▶ **Task prompt**:
Pick each line containing the word "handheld" out of the data below.
::::
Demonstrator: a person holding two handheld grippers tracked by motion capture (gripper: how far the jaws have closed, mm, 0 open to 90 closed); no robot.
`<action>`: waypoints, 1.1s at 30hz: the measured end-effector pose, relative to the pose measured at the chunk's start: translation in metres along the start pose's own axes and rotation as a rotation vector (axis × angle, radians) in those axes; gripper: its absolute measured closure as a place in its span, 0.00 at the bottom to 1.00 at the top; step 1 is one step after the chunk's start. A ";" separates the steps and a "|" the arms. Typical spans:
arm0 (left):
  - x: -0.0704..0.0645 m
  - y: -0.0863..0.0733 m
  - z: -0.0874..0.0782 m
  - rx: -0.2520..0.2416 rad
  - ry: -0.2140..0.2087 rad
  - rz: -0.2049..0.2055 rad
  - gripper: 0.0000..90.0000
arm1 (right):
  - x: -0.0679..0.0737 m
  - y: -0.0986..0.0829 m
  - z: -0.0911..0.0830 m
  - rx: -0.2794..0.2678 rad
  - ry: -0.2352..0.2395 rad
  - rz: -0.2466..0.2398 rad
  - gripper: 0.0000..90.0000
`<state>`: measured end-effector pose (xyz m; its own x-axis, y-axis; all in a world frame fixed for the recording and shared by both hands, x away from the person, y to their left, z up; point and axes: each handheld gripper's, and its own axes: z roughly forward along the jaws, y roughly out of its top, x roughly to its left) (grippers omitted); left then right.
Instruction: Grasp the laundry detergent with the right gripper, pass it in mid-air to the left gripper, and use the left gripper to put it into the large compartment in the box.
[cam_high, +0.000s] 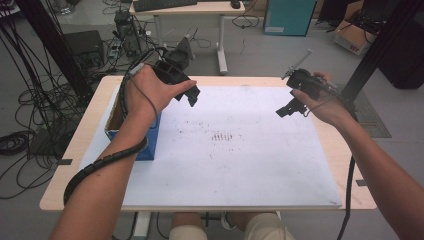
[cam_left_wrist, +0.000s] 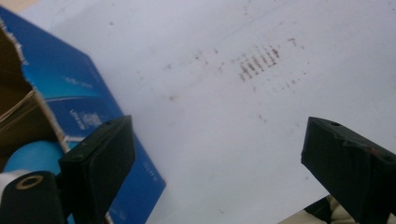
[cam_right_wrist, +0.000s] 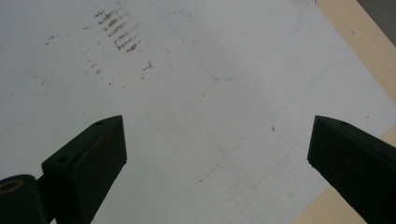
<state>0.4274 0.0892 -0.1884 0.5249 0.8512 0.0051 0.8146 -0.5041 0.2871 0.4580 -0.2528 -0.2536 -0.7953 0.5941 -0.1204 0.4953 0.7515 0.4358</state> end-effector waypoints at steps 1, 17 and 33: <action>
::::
▶ **Result below**:
Demonstrator: a person holding two handheld grippers tracked by motion capture (gripper: how far the jaws have closed, mm, 0 open to 90 closed); no robot.
`<state>`: measured end-effector pose (xyz m; its own x-axis, y-axis; all in a world frame fixed for the recording and shared by both hands, x away from the person, y to their left, z up; point and axes: each handheld gripper's, and its own axes: z roughly forward along the jaws, y roughly out of its top, x roughly to its left) (grippers omitted); left then right.

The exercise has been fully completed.